UAE Central Bank plans official Eibor
The UAE Central Bank said yesterday it was considering setting
inter-bank interest rates to ensure fair dealings among the country's
52 banks and strengthen the largest banking system in the Arab World.
The
bank said it met representatives of the UAE banking sector on Monday to
discuss the establishment of an Emirates Interbank Offered Rate (Eibor)

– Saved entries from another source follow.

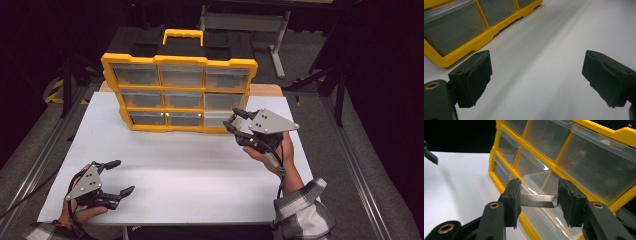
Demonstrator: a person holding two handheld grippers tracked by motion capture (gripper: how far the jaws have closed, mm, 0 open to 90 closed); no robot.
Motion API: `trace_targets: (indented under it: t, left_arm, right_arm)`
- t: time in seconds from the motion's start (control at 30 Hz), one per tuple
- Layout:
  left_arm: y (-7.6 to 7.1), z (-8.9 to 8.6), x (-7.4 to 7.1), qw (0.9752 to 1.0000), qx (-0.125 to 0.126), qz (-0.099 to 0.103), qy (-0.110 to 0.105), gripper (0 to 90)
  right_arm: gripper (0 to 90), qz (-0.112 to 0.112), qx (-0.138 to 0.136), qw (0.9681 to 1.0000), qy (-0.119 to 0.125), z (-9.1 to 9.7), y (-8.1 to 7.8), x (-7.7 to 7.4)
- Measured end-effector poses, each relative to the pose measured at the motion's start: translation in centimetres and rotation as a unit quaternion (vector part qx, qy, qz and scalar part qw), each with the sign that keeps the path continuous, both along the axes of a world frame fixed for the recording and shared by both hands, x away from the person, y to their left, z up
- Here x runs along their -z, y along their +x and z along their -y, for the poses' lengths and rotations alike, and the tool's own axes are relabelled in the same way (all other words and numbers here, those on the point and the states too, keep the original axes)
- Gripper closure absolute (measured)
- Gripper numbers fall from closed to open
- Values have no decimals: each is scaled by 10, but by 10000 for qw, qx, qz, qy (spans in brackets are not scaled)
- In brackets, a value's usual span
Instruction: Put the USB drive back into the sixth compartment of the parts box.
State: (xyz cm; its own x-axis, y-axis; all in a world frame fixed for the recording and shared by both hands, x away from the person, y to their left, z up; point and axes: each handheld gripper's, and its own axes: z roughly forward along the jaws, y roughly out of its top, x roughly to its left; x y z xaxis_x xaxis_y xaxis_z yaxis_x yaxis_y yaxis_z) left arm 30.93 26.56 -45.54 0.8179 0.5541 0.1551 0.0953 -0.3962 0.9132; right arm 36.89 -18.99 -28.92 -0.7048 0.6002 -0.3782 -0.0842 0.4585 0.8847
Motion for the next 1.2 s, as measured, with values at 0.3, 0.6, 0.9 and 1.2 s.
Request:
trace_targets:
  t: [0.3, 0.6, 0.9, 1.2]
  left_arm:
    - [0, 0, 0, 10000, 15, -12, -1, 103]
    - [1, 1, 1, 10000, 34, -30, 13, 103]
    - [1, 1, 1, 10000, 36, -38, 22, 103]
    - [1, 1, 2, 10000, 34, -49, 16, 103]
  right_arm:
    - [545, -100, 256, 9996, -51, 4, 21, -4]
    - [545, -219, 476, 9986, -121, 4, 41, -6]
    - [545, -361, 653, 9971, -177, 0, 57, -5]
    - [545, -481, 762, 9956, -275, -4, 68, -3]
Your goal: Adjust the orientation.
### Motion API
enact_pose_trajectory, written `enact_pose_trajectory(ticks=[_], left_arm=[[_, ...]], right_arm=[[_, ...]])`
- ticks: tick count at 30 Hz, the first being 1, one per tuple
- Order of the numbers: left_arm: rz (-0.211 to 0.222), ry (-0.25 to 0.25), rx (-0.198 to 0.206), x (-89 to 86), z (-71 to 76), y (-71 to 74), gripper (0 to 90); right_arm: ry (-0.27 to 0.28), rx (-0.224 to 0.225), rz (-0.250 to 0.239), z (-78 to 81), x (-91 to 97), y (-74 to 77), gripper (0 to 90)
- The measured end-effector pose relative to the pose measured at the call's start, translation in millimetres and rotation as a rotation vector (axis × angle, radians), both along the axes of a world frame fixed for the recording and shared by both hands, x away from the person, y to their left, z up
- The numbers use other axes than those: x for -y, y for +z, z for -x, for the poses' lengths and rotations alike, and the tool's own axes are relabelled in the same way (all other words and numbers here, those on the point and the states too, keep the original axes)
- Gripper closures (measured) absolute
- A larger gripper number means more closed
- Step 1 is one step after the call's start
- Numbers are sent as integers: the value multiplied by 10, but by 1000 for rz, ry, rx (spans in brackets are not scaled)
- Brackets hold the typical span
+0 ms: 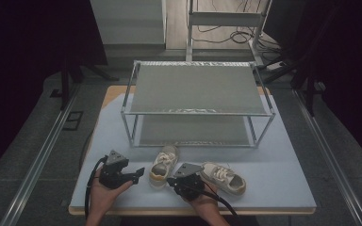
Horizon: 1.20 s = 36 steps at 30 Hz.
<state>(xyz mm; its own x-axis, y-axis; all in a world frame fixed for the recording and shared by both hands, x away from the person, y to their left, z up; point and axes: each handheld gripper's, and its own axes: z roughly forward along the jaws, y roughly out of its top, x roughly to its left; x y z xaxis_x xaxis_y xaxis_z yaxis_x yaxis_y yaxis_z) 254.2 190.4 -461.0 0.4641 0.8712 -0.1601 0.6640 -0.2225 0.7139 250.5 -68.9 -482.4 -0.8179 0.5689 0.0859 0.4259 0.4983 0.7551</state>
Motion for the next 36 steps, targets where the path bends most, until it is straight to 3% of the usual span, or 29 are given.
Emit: enact_pose_trajectory(ticks=[7,12,21,25,36], left_arm=[[13,10,5,-36,5,8,272],[21,16,1,-60,-2,-1,271],[25,5,-1,-41,8,-2,268],[26,7,0,-40,13,-1,268],[26,6,-2,-29,11,-13,268]], right_arm=[[24,9,-22,-19,-179,-37,893],[19,23,-42,16,-118,-9,889],[-57,58,-73,139,358,151,883],[-112,57,-71,204,656,146,883],[-206,54,-69,366,1144,68,883]])
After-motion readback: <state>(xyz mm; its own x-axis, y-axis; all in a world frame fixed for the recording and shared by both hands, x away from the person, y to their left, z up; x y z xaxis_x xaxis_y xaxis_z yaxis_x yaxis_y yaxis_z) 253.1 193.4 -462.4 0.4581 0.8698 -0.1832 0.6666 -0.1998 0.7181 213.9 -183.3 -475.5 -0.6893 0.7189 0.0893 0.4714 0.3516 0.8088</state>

"under the aegis of the Central Bank".
Analysts said the move
meant the Central Bank would exercise stronger control over financial
operations of the country's 24 national banks and 28 foreign units, and
this could contribute to facilitating movement of liquidity. "The
participating banks supported the idea and showed their commitment to
taking part in this national exercise," the Central Bank said in a
statement.
"The objective of this initiative is two fold -
primarily to set up an official benchmark for dirham offered rate and,
secondly, to facilitate a process whereby the rates fixed are a fair
representation of the prevailing market conditions. The rates should
also reflect the strength of the domestic banking system."
The
Central Bank it would carry on further discussions regarding the
implementation of this project with the panel of selected banks.
"Once
the participating banks and the Central Bank have formalised the regime
for Eibor fixings, the Central Bank will release relevant details,
which will provide full transparency in this respect," it added.
Eibor
is the reference rate most commonly used by borrowers and lenders to
conduct financial transactions in the UAE. Rates have fallen over the
past few months following the measures taken by the Central Bank and
the Ministry of Finance to inject liquidity into the banking sector to
counter the global financial crisis.
In December, the Central
Bank said it was starting offering dirham-US dollar swap facilities
with maturities ranging from one week to 12 months.
"I have not
seen the details of this meeting of the banks, but I think this move is
a sort of stronger Central Bank control on inter-bank rates and a way
to end the link with international rates," said Mohammed Al Asumi, a
Gulf economist. "It could be a good move because it means inter-bank
rates here will not be influenced by other rates such as Libor (London
Inter-bank Offered Rate). This could create a sort of stability in the
UAE's banking system and domestic liquidity."
Another expert
said the current Eibor system in the UAE had long been determined
mainly by Libor and this connection could come to an end once Eibor is
set by the Central Bank.
"This move is a kind of pressure on the
banks to facilitate the movement of money among themselves. I think
that once it is implemented, it will contribute to facilitating
movement of liquidity in the market. It will also curb competition
among banks offering higher rates and this in turn will support efforts
to achieve monetary security and stability in the local market," said
Humam Al Shamma, Financial Advisor at the Abu Dhabi-based Al Fajr
Securities.
The UAE has the largest banking sector in the Arab
World in terms of assets, which stood at Dh1.489 trillion at the end of
June. The 52 banks controlled Dh961 billion in deposits while their
combined loans and advances peaked at Dh1.009trn at the end of June.
The UAE banks have been locked in a drive to consolidate their
financial position to counter the effects of the global crisis and
emerging default problems in the region.